> [EXERCISE GOAL] Beginning with the line containing "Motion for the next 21" and ending with the line containing "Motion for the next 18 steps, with", write out each line of the records below exactly; pictures and lines outside that range are left out.

[Opening THE INPUT section]

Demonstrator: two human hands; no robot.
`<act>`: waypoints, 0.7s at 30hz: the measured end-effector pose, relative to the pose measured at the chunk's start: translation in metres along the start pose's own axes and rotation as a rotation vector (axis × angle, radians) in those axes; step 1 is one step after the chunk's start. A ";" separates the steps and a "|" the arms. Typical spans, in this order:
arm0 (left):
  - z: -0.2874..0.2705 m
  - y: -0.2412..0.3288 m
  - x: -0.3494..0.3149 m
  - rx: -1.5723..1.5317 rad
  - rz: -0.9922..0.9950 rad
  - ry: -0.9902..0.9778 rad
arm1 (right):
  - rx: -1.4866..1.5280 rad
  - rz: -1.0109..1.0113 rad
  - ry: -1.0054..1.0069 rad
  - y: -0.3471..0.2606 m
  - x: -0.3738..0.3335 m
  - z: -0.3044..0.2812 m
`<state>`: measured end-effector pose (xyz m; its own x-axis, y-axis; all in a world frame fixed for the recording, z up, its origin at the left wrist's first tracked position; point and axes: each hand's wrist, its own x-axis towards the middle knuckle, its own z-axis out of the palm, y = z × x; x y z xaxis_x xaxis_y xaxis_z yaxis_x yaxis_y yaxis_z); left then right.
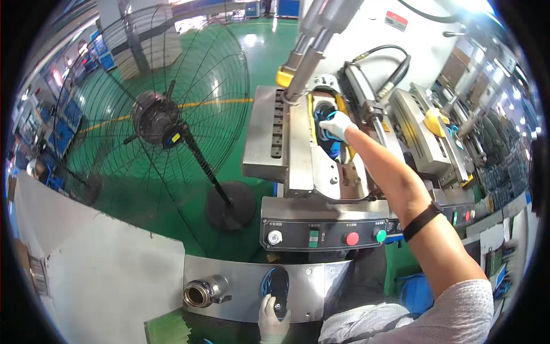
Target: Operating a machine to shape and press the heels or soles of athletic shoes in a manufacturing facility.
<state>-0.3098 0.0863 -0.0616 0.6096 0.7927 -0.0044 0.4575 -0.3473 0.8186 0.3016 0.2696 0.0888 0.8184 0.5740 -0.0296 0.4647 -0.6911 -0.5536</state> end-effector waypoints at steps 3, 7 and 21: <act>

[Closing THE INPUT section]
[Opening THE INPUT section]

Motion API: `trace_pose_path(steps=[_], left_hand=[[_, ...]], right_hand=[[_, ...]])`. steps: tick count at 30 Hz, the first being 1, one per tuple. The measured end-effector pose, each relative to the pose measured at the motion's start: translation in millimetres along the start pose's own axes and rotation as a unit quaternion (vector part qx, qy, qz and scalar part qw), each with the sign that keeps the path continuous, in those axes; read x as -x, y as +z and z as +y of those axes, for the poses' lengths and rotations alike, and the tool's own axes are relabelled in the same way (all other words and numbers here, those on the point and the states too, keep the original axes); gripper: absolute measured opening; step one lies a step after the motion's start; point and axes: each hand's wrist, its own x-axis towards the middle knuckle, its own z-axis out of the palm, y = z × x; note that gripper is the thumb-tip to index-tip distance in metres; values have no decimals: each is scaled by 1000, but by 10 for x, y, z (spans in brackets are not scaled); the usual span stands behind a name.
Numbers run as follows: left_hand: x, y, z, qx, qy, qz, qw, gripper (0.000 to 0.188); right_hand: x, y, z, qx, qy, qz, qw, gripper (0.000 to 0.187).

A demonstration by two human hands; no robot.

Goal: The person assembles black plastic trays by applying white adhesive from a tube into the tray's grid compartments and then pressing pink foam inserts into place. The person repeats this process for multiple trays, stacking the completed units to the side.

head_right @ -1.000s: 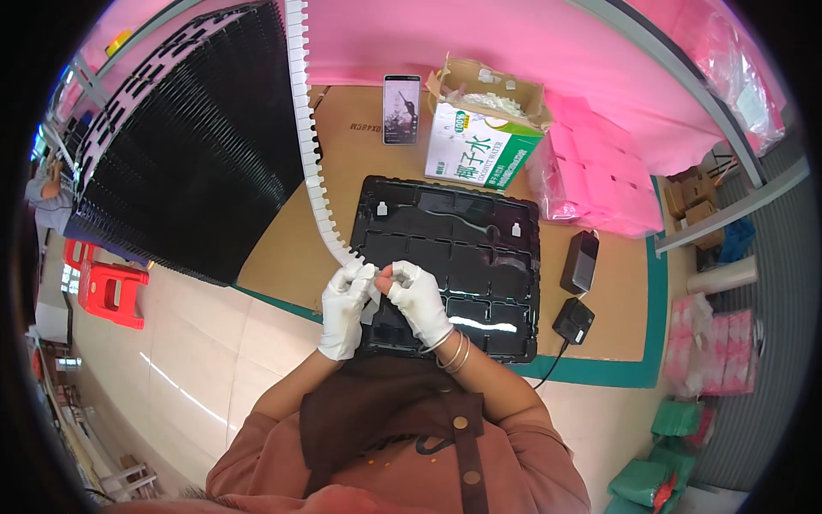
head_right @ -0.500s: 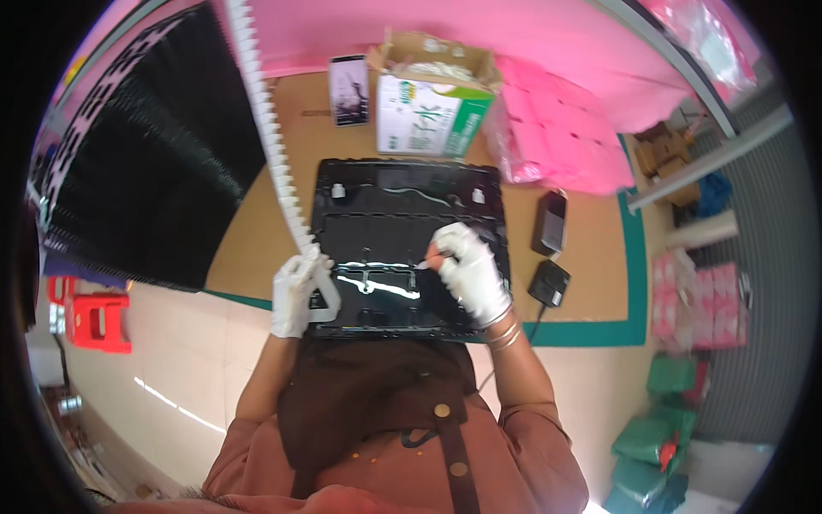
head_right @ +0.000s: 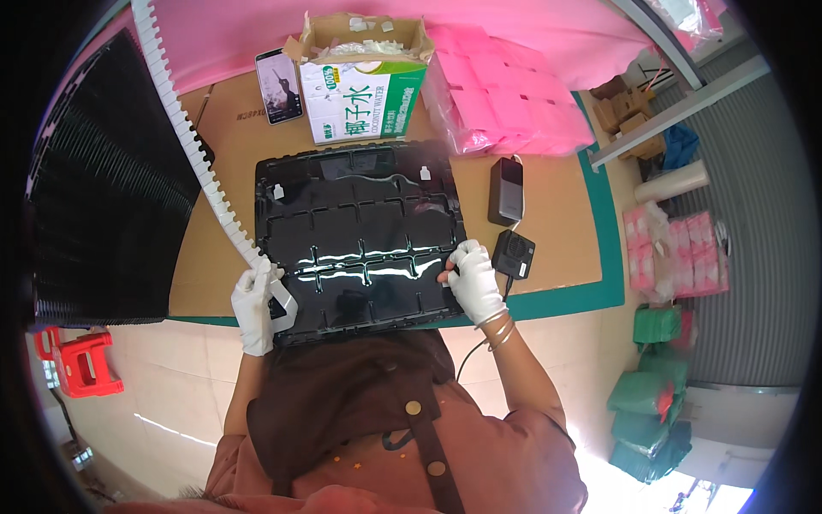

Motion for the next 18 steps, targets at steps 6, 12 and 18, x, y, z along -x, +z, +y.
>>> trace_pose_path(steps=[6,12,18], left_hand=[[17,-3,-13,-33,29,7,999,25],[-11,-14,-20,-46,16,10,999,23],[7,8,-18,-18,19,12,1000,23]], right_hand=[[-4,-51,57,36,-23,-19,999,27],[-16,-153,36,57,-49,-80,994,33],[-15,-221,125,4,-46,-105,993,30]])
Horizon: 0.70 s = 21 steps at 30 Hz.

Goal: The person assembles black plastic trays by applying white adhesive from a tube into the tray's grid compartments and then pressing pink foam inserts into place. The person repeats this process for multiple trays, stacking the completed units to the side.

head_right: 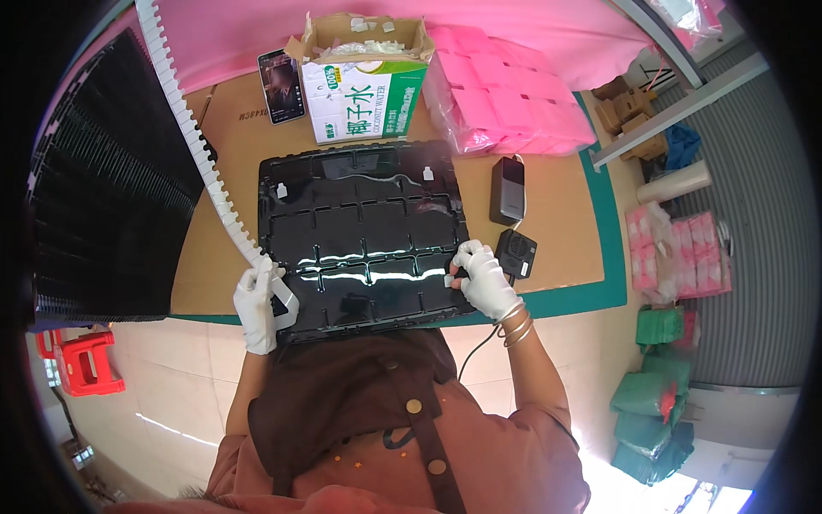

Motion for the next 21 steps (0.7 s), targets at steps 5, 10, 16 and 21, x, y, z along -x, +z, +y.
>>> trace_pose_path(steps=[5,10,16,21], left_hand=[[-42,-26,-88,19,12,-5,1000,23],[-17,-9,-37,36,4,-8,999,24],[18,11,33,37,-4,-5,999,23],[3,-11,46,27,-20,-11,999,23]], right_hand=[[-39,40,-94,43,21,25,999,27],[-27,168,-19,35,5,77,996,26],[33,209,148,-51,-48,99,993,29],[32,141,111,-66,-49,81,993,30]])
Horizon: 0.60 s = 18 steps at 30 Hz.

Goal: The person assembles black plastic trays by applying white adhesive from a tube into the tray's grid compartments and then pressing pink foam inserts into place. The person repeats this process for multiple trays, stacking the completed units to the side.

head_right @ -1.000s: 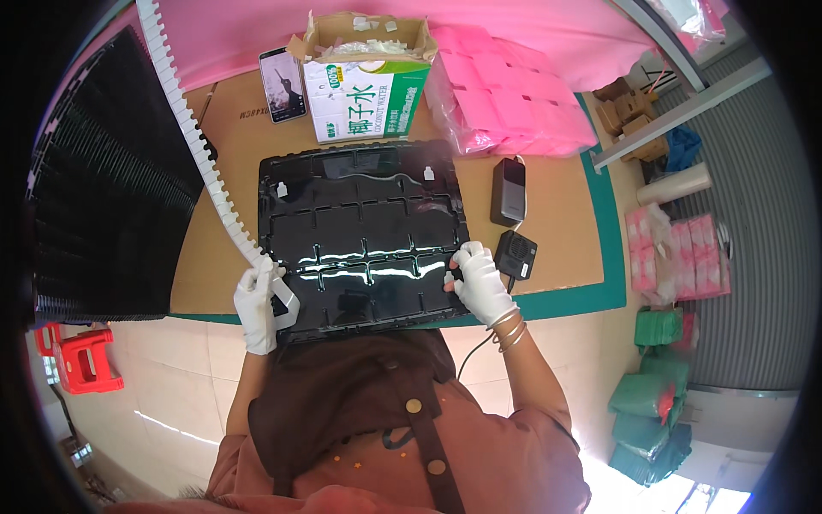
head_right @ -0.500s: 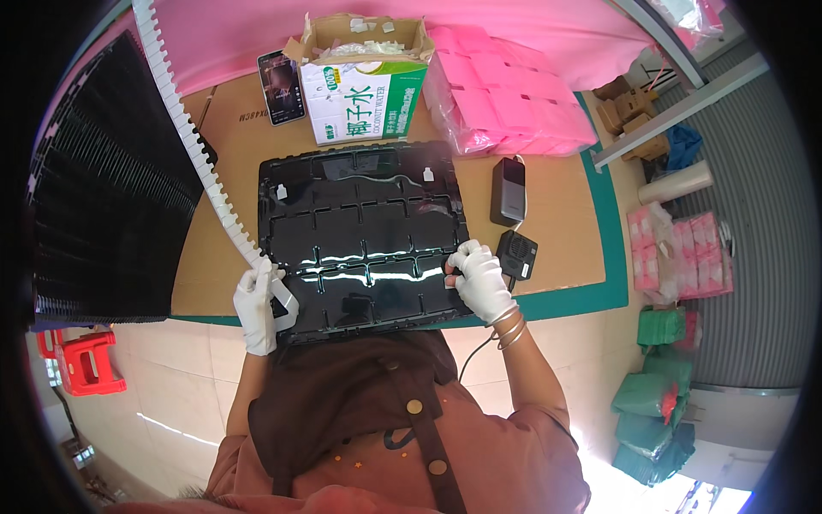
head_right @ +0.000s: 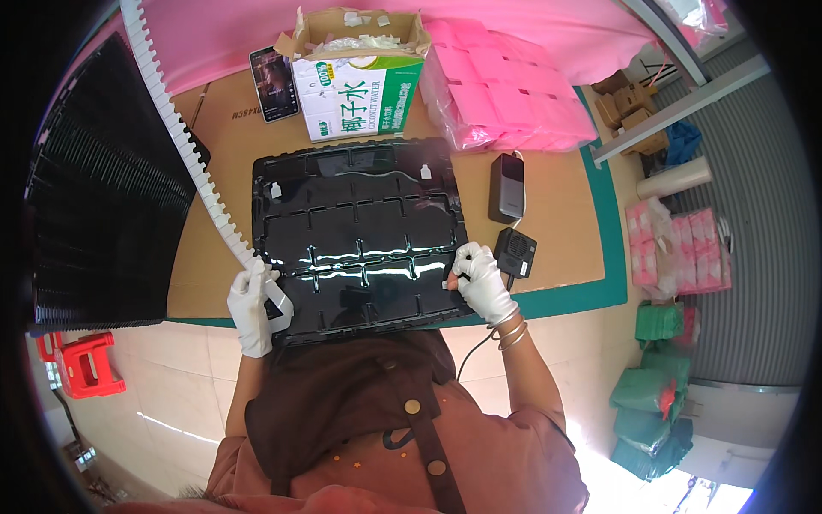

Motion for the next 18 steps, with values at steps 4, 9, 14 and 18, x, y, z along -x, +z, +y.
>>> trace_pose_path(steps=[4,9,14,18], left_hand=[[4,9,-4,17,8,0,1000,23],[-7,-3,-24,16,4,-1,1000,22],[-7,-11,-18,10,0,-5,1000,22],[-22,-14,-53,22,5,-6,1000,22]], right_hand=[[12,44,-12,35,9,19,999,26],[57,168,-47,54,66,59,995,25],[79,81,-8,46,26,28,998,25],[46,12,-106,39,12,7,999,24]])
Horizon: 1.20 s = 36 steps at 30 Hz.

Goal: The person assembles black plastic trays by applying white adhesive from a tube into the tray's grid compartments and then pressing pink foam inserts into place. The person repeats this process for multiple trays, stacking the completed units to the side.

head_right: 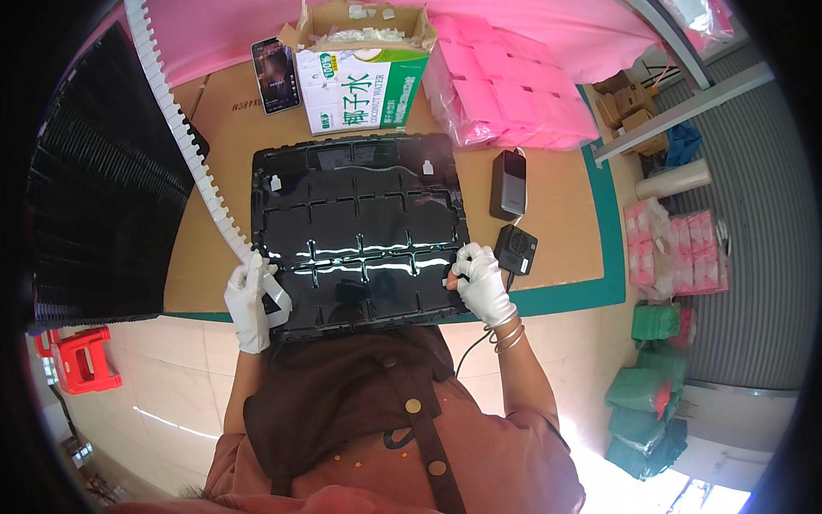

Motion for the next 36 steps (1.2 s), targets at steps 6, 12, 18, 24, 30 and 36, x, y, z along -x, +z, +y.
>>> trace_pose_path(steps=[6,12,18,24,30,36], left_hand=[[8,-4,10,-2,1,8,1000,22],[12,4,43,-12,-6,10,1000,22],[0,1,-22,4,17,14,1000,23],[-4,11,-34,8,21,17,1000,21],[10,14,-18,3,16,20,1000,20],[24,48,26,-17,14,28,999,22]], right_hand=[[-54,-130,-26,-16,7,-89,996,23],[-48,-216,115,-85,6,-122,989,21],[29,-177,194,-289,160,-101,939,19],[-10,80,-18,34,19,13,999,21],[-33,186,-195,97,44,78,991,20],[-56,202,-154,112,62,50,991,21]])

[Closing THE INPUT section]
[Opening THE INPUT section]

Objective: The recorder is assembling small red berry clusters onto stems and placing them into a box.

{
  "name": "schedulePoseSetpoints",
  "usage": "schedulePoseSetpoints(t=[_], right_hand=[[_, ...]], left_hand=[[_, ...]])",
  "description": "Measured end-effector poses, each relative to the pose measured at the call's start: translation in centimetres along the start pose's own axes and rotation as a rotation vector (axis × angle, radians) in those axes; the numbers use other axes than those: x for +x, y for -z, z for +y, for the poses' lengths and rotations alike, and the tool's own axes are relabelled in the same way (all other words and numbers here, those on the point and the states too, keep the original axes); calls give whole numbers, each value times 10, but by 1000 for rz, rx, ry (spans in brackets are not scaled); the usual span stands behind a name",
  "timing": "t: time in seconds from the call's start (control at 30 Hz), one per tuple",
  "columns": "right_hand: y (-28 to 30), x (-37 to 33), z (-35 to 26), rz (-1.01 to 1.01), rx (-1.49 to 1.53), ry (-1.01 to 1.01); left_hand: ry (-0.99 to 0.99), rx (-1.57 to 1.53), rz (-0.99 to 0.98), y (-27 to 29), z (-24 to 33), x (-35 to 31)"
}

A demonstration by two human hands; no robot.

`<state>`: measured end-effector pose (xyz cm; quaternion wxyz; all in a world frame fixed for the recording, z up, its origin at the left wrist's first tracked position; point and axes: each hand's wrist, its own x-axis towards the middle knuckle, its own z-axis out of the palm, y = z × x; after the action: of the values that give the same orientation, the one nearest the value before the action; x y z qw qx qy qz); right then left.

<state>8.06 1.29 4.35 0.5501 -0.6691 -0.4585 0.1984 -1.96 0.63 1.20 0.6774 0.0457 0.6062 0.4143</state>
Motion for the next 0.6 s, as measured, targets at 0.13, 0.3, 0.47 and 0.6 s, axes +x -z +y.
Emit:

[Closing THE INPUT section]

> [ANSWER BOX]
Motion for the next 21 steps (0.7 s), targets at steps 5, 10, 16 and 21, x, y, z along -x, +z, +y.
>>> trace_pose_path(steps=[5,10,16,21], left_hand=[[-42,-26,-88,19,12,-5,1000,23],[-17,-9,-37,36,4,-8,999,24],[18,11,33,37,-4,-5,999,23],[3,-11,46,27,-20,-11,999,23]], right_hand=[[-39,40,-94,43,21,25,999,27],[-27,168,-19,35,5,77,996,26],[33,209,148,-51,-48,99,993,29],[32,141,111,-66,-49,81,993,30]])
Horizon: 0.60 s = 18 steps at 30 Hz.

Goal: The person assembles black plastic trays by applying white adhesive from a tube into the tray's grid compartments and then pressing pink foam inserts into place. The person repeats this process for multiple trays, stacking the completed units to the side.

head_right @ -1.000s: 
head_right @ -0.500s: 
head_right @ +0.000s: 

Motion for the next 18 steps, with values at steps 4, 9, 14 and 18, x, y, z along -x, +z, +y.

The given output is complete.